WORK REQUEST: Please give the data again in full, exactly as provided.

PROVIDED MATERIAL:

######

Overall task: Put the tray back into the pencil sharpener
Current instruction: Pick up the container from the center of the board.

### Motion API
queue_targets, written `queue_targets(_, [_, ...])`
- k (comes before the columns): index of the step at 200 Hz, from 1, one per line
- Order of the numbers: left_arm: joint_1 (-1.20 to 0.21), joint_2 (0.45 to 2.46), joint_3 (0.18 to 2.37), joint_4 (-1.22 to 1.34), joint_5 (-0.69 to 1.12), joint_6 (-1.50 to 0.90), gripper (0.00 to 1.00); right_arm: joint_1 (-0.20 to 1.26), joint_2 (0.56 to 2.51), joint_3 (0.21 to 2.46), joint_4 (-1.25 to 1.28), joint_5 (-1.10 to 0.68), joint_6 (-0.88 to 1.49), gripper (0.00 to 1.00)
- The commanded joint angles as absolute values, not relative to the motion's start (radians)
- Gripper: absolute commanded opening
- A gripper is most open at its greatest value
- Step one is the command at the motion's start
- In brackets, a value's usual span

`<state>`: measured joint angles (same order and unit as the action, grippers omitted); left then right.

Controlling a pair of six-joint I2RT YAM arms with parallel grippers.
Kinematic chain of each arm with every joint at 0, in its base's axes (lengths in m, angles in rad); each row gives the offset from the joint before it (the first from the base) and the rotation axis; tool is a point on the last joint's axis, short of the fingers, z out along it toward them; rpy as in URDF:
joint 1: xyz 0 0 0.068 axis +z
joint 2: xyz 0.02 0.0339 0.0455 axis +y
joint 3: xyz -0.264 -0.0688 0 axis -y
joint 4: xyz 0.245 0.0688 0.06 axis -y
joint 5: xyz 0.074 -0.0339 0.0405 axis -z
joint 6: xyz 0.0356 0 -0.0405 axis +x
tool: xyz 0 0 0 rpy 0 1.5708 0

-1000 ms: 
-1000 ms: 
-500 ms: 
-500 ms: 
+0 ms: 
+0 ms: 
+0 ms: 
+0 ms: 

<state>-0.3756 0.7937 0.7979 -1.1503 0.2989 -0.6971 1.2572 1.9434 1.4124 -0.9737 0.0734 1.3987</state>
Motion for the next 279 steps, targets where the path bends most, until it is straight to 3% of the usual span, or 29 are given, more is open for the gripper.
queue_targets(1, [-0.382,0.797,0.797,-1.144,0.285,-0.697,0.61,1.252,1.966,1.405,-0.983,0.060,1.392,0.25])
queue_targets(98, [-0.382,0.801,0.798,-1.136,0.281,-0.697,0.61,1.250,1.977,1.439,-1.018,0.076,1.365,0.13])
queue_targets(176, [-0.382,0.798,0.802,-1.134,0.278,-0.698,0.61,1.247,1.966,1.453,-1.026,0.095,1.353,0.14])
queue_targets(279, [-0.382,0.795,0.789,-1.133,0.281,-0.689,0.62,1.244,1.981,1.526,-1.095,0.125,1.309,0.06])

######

RESPONSE BELOW:
Overall task: Put the tray back into the pencil sharpener
Current instruction: Pick up the container from the center of the board.

### Motion API
queue_targets, written `queue_targets(_, [_, ...])`
- k (comes before the columns): index of the step at 200 Hz, from 1, one per line
- Order of the numbers: left_arm: joint_1 (-1.20 to 0.21), joint_2 (0.45 to 2.46), joint_3 (0.18 to 2.37), joint_4 (-1.22 to 1.34), joint_5 (-0.69 to 1.12), joint_6 (-1.50 to 0.90), gripper (0.00 to 1.00); right_arm: joint_1 (-0.20 to 1.26), joint_2 (0.56 to 2.51), joint_3 (0.21 to 2.46), joint_4 (-1.25 to 1.28), joint_5 (-1.10 to 0.68), joint_6 (-0.88 to 1.49), gripper (0.00 to 1.00)
- The commanded joint angles as absolute values, not relative to the motion's start (radians)
- Gripper: absolute commanded opening
- A gripper is most open at its greatest value
- Step one is the command at the motion's start
- In brackets, a value's usual span

`<state>`: measured joint angles (same order and unit as the action, grippers omitted); left then right.

Controlling a pair of six-joint I2RT YAM arms with parallel grippers.
Kinematic chain of each arm with every joint at 0, in its base's axes (lengths in m, angles in rad); each row gives the offset from the joint before it (the first from the base) and the rotation axis; tool is a point on the last joint's axis, short of the fingers, z out along it toward them; rpy as in URDF:
joint 1: xyz 0 0 0.068 axis +z
joint 2: xyz 0.02 0.0339 0.0455 axis +y
joint 3: xyz -0.264 -0.0688 0 axis -y
joint 4: xyz 0.245 0.0688 0.06 axis -y
joint 5: xyz 0.074 -0.0339 0.0405 axis -z
joint 6: xyz 0.0356 0 -0.0405 axis +x
tool: xyz 0 0 0 rpy 0 1.5708 0

-1000 ms: 
-1000 ms: 
-500 ms: 
-500 ms: 
+0 ms: 
+0 ms: 
+0 ms: 
+0 ms: 

<state>-0.3756 0.7937 0.7979 -1.1503 0.2989 -0.6971 1.2572 1.9434 1.4124 -0.9737 0.0734 1.3987</state>
Motion for the next 279 steps, targets where the path bends most, until it is straight to 3% of the usual span, or 29 are given, more is open for the gripper.
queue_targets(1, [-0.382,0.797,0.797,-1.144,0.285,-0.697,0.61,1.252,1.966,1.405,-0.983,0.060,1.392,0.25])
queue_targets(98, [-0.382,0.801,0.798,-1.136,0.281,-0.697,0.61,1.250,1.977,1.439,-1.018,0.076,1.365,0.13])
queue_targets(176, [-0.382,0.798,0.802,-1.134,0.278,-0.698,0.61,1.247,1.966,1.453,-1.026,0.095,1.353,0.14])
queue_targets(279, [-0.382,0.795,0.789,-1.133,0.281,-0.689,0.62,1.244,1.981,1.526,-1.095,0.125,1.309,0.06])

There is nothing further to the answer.